▸ Problem to work on
Wherever a line of the listing holds the string "gray", copy that line.

▸ Records for processing
※

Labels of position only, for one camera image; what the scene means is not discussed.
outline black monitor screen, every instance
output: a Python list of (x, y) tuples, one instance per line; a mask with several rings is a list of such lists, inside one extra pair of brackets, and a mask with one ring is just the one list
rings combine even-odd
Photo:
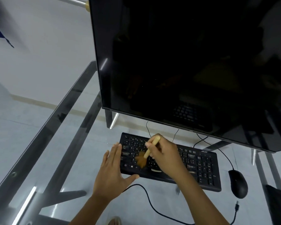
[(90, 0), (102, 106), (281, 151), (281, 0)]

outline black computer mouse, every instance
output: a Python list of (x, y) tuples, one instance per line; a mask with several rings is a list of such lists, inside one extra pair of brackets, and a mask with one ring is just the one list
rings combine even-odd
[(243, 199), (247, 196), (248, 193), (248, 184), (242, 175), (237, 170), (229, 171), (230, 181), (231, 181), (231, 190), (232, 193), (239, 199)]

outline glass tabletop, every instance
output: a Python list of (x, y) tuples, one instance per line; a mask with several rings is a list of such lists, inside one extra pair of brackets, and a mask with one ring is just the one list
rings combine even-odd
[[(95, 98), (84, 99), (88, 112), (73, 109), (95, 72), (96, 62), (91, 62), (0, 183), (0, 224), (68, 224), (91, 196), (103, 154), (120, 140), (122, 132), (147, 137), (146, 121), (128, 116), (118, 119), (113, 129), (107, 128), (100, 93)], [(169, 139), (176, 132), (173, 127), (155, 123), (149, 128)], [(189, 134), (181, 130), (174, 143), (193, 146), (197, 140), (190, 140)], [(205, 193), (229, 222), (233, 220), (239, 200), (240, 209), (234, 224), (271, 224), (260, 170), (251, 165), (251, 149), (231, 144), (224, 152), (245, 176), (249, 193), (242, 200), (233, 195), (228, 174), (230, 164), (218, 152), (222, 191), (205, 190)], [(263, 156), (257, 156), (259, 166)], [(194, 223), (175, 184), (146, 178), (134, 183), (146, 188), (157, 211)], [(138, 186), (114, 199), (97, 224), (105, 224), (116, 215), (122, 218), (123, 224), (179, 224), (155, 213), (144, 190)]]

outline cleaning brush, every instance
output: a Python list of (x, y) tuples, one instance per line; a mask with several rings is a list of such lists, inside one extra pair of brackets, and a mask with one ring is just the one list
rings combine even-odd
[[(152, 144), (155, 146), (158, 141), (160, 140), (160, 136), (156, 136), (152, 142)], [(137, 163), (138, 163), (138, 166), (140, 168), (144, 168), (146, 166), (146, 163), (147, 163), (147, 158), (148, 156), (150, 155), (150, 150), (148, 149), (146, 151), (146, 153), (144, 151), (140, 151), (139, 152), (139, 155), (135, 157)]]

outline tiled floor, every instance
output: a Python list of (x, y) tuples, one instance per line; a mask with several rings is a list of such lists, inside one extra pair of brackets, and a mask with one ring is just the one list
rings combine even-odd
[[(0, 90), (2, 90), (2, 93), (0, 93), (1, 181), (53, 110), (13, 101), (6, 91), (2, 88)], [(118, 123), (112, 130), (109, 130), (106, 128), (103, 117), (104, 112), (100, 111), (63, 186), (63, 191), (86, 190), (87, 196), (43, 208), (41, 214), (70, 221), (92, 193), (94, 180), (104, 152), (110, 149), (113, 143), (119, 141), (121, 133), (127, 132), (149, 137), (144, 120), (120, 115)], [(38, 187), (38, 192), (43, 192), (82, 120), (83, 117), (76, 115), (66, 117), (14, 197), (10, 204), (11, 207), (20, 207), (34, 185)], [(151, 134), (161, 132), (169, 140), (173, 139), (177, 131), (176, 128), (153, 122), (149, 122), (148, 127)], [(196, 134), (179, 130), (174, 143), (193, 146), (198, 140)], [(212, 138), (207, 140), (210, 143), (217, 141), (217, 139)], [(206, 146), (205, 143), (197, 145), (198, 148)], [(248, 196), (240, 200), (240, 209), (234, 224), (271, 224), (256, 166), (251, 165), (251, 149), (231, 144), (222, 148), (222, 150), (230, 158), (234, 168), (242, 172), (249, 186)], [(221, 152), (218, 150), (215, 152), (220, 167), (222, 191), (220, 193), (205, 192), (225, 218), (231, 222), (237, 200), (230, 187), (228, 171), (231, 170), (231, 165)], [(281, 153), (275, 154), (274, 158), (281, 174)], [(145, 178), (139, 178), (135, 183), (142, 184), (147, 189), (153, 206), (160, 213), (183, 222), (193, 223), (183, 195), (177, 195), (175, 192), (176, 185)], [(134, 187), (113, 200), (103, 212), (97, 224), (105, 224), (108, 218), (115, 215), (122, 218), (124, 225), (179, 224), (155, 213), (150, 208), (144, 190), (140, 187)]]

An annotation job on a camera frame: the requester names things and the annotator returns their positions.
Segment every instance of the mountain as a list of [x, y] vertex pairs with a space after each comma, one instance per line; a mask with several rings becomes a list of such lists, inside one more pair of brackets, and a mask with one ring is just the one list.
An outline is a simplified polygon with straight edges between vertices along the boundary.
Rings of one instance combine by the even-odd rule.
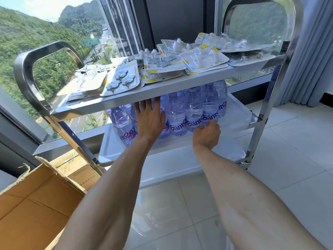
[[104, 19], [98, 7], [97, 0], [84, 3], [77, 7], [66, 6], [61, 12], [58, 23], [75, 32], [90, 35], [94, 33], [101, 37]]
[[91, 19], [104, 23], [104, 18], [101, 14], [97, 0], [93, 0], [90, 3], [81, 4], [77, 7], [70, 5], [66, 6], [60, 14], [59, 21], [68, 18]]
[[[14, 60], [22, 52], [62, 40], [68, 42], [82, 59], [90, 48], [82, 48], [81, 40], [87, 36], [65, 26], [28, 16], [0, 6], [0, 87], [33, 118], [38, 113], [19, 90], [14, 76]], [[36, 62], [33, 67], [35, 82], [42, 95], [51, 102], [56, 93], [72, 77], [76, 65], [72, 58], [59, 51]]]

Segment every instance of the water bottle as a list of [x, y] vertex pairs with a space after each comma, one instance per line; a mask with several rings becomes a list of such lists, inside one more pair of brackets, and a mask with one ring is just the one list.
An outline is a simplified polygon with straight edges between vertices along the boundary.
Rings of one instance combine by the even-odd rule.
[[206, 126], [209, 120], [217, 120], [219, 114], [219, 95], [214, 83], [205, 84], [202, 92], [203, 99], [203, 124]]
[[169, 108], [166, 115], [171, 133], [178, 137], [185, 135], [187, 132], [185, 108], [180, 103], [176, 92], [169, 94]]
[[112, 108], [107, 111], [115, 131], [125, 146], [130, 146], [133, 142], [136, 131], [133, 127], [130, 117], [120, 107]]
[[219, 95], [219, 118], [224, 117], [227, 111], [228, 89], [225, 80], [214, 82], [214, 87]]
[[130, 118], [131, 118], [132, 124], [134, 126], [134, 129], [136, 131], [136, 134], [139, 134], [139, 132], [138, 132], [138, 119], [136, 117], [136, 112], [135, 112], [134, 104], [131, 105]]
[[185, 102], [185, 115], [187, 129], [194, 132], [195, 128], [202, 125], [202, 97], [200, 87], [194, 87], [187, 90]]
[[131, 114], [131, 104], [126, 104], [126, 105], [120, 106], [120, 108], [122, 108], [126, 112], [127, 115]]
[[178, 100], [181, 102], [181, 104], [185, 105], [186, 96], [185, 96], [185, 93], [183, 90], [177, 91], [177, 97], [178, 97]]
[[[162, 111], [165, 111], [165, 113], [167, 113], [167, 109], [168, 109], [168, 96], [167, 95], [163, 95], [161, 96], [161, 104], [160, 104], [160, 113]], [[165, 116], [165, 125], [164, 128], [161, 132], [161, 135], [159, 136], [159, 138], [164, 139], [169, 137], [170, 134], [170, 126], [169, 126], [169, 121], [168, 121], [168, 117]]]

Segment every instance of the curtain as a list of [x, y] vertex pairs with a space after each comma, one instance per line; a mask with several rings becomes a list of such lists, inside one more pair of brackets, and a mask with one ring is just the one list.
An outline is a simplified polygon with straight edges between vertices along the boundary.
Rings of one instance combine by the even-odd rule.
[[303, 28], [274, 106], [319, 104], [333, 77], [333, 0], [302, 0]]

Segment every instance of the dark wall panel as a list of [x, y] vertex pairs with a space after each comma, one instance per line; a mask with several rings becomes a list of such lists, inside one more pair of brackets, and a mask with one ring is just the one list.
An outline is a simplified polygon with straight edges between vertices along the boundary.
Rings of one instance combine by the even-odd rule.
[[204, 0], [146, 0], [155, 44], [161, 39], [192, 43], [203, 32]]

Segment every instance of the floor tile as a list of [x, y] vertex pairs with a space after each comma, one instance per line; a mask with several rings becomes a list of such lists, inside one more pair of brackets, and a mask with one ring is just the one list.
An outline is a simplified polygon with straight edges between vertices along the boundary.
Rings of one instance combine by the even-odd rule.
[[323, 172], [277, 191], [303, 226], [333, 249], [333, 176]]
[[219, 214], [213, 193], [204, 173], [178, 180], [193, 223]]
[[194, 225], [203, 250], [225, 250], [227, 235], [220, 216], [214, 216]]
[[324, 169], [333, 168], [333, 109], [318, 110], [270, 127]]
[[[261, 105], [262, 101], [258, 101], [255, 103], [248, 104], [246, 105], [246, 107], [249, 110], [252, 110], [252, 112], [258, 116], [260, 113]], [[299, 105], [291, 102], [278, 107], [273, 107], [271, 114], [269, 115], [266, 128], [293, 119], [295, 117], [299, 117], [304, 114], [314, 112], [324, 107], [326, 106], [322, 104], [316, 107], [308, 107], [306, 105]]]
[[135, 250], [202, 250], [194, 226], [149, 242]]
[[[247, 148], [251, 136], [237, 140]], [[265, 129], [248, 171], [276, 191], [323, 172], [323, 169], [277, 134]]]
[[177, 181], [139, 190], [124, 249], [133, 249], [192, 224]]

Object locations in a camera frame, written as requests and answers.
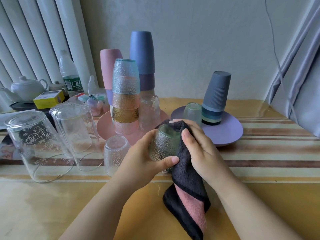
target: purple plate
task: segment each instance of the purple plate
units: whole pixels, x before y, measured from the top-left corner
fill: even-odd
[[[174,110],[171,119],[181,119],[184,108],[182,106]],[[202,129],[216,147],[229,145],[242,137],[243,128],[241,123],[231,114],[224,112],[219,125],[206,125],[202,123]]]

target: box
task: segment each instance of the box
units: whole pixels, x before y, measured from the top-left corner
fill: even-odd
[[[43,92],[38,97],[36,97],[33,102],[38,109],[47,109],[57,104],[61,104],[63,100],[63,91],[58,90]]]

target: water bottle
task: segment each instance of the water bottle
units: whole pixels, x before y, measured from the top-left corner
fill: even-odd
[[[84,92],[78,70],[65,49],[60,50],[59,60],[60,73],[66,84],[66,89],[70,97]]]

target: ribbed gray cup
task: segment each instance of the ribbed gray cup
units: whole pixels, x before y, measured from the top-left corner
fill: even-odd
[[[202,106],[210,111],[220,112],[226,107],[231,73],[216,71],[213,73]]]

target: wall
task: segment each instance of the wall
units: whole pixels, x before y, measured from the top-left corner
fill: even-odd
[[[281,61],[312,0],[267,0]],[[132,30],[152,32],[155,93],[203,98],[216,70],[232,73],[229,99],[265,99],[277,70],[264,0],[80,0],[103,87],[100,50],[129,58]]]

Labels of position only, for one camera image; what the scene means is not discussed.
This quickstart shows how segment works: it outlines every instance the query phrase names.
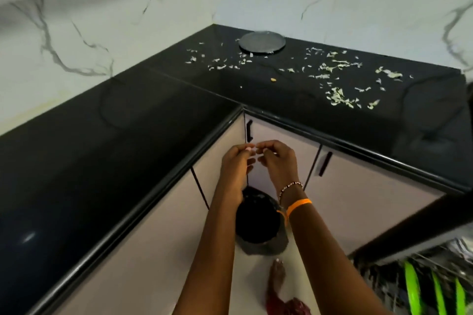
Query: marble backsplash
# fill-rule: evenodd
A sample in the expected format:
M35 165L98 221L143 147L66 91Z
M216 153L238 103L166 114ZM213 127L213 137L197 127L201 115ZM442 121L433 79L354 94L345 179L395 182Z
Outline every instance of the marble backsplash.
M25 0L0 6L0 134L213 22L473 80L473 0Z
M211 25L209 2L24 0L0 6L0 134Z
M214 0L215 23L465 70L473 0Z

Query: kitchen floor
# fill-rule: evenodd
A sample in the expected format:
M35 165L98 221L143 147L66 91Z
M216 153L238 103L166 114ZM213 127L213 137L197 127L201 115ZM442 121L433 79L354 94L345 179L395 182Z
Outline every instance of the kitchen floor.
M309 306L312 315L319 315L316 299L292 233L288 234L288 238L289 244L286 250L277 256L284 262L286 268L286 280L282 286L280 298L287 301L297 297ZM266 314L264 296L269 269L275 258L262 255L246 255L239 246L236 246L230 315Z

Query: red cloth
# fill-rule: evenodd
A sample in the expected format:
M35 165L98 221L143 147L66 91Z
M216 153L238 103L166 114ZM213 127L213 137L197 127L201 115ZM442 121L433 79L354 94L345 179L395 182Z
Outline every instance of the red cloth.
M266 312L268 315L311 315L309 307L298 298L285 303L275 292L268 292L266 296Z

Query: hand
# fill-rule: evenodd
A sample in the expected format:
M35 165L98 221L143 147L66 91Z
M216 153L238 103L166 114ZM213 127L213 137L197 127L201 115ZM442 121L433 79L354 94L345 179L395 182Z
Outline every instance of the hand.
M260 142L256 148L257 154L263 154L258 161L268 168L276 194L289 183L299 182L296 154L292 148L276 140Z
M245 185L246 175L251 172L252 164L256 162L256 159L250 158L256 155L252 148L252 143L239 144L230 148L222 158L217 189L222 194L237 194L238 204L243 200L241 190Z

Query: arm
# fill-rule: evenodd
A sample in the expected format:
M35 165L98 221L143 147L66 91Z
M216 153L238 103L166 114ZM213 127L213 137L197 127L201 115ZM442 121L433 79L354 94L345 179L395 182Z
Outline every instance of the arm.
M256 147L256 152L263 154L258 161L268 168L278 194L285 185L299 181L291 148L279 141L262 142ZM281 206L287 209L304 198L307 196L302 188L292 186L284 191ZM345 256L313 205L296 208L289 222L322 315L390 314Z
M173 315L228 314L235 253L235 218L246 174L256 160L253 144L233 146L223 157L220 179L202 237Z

※

▸ Answer below
target: ribbed gray cup
task: segment each instance of the ribbed gray cup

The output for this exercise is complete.